What to do> Find how many lines of the following entries contain "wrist". Reply with the number alone.

Dataset entries:
__________

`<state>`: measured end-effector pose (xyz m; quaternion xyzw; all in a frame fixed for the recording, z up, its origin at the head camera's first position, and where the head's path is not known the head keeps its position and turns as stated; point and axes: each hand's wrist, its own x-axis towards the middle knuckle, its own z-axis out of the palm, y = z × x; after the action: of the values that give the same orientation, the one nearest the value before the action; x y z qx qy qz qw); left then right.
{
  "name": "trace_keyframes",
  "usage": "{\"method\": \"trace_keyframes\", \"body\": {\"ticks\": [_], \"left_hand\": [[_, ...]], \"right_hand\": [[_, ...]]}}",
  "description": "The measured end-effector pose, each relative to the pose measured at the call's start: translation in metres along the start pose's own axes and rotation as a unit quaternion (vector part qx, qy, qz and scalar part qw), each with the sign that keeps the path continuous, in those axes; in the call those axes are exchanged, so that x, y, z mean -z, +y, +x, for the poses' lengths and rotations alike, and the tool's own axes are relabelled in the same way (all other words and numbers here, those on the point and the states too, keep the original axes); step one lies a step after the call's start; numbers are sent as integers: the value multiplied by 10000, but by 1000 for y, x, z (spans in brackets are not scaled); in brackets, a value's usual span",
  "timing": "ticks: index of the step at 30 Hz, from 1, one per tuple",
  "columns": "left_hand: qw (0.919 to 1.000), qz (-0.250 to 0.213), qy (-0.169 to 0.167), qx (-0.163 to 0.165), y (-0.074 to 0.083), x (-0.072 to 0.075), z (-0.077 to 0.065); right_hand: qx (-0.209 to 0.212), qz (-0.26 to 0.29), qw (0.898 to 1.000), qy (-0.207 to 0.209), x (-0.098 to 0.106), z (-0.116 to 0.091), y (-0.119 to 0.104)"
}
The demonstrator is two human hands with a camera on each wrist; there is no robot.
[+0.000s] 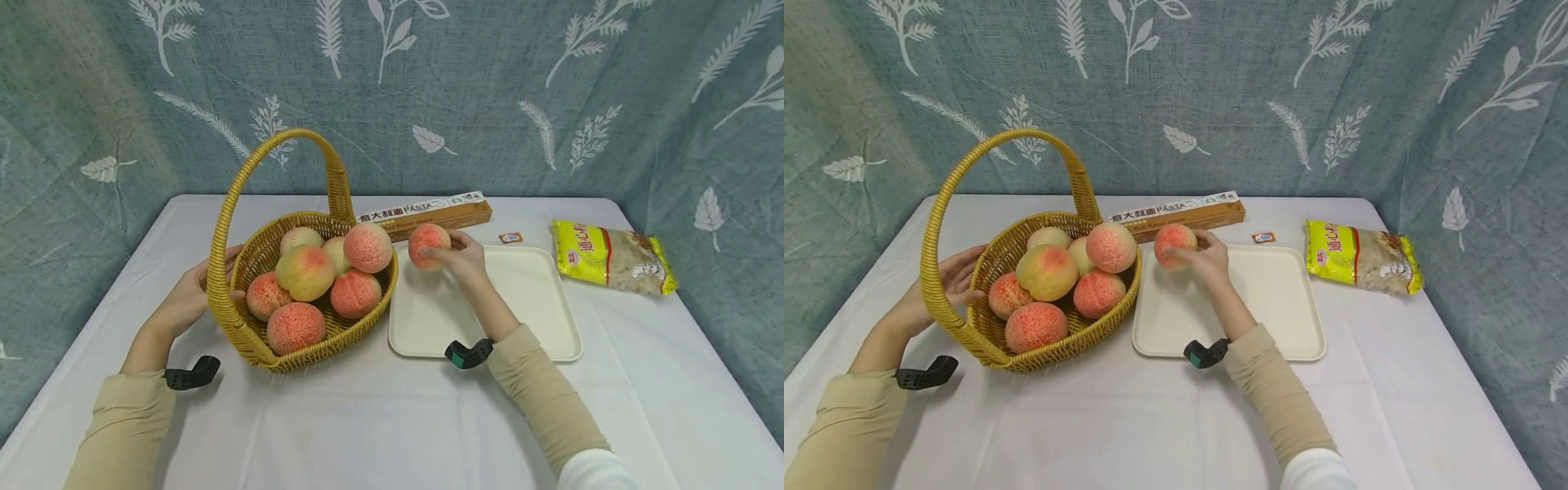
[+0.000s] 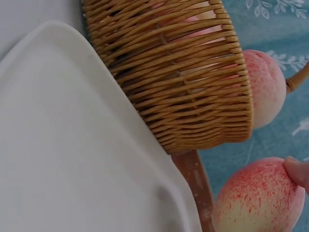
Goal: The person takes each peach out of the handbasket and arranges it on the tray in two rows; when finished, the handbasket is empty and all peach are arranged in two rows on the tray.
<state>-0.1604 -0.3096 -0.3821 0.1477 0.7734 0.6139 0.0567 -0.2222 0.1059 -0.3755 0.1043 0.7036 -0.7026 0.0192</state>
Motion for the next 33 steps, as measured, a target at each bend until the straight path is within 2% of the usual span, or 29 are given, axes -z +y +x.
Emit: {"method": "trace_keyframes", "body": {"ticks": [6, 18, 24, 28, 33], "left_hand": [[9998, -160, -68, -32, 0, 0, -1], [10000, 18, -41, 36, -1, -1, -3], [10000, 37, -15, 55, -1, -2, -3], [10000, 59, -25, 9, 0, -1, -2], [9996, 268, -21, 50, 3, -1, -1]], "right_hand": [[-262, -129, 9995, -74, -8, 3, 7], [-693, -259, 9966, -353, -19, 10, 17], [-938, -700, 9912, -612, -21, 12, 17], [-798, -976, 9894, -726, -21, 12, 16], [-320, -1582, 9838, -778, -15, 11, 14]]}}
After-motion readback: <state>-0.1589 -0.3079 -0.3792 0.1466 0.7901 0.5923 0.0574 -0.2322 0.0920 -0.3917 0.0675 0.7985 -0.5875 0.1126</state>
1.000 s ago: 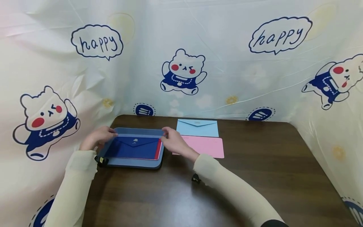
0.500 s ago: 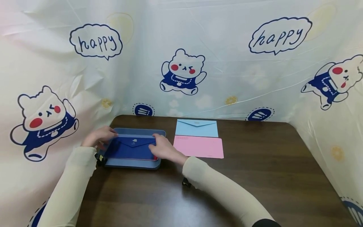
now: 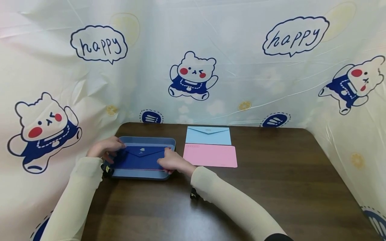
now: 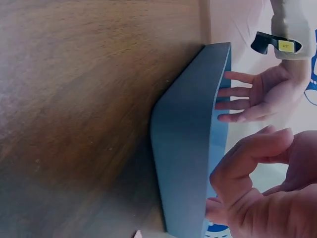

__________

Result of this task> 2